21 March 2013

Work it Out

Not much to report. I go to the gym (shirts optional), do the yoga (no shirt, sweating all over everything, repping the handstands in the middle of the room because handstands = enlightenment are awesome even if you suck at yoga like I do), push paper at the job (shirts required, unless I'm working late at the crib, in which case: no shirt, PANTS OPTIONAL). You care.

The crossfit gym peeps give me a hard time because I never wear a shirt with sleeves when I work out. Ever. Comments include: Do you own a shirt with sleeves? (Me: No.)
And: Suns out guns out in the dead of winter, Case? (Me: Fuckin' A!)

So my workout clothes are an ugly mashup of shirts with the sleeves cut off and boardshorts designed by an artistic savant with inconsistent pattern recognition. They're so bad/good that my last girlfriend*, who I came to know at yoga and had never seen me in street clothes, thought I was color blind. True story.
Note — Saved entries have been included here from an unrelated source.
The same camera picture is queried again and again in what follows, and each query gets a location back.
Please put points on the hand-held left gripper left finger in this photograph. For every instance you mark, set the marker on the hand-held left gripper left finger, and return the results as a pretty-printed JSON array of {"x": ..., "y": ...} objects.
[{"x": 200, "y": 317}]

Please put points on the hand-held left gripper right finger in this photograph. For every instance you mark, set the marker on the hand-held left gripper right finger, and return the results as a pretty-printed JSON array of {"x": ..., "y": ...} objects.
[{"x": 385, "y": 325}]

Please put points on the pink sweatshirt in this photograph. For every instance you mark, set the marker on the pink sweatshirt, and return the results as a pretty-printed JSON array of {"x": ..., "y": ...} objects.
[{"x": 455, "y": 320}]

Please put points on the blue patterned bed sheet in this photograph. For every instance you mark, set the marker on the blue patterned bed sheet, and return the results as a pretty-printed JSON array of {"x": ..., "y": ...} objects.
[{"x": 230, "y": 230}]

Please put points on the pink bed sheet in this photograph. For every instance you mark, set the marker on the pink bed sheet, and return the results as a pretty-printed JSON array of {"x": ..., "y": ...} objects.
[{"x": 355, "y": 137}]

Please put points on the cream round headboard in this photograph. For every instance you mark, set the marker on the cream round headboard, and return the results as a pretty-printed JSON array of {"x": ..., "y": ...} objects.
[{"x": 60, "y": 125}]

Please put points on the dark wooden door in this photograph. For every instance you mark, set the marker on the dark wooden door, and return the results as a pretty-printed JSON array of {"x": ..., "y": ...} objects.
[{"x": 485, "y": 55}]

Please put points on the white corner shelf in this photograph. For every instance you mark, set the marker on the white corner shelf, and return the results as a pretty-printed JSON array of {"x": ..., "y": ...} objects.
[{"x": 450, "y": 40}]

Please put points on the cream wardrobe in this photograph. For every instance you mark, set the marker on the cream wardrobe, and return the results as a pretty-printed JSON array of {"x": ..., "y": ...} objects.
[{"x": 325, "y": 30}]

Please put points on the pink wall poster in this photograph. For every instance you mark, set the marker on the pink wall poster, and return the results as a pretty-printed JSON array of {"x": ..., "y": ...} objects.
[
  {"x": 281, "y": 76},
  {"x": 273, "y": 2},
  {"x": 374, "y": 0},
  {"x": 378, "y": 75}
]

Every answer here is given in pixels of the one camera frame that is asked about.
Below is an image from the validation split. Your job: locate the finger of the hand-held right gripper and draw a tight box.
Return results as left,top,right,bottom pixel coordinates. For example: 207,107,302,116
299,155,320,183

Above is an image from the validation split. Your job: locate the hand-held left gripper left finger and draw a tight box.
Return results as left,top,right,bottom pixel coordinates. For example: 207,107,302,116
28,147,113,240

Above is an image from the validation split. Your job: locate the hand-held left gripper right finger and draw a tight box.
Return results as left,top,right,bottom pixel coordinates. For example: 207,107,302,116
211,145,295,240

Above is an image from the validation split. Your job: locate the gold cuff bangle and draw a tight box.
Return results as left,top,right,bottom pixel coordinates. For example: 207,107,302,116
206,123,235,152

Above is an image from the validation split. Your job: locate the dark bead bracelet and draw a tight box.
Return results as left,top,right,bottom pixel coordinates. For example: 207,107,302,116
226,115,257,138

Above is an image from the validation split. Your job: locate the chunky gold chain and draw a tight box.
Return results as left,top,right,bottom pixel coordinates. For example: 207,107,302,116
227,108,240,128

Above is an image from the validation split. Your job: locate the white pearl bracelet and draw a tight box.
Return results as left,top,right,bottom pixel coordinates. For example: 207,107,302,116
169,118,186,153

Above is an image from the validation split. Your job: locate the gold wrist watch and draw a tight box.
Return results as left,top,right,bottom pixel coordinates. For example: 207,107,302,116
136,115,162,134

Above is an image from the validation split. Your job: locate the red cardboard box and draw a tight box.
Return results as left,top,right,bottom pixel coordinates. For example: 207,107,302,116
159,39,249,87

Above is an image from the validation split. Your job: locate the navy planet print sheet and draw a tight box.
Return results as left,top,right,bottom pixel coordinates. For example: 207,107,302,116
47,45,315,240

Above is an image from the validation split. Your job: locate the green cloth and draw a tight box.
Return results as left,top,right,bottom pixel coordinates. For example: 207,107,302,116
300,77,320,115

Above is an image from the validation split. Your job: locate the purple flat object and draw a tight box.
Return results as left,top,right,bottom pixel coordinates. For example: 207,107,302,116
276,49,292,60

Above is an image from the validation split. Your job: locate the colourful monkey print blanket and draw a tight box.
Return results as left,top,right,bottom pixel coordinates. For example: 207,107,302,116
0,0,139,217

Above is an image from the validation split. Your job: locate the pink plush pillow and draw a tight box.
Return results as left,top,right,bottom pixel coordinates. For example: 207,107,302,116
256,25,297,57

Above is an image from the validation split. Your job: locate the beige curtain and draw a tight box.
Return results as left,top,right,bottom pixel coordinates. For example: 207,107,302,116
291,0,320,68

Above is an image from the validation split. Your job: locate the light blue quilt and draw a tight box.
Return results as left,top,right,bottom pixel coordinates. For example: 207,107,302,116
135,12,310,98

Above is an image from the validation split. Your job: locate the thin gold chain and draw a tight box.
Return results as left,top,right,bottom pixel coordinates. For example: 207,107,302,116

Unrelated news: The following was on Grantland and described as if Coldplay and Toto had a love child, which they didn't think was good. I disagreed. Toto is rad! The video sucks but whatever. Hit play and then Ctrl + T, bitches. You know you want to.

Enjoy(?).





* We haven't talked about it in this space, but for the handful of family members that care: Ambra and I broke up in January. It was her decision. I didn't mention it because losing her and Reese is not an easy thing to talk about. It still isn't. I can't say I have good days and bad days - none of the days are good, but some are less bad than others Long-time readers will recognize a shift in tone over the past couple months. That's why. Okay let's get back to what I'm good at (anonymous and judgmental negative bitching, mostly).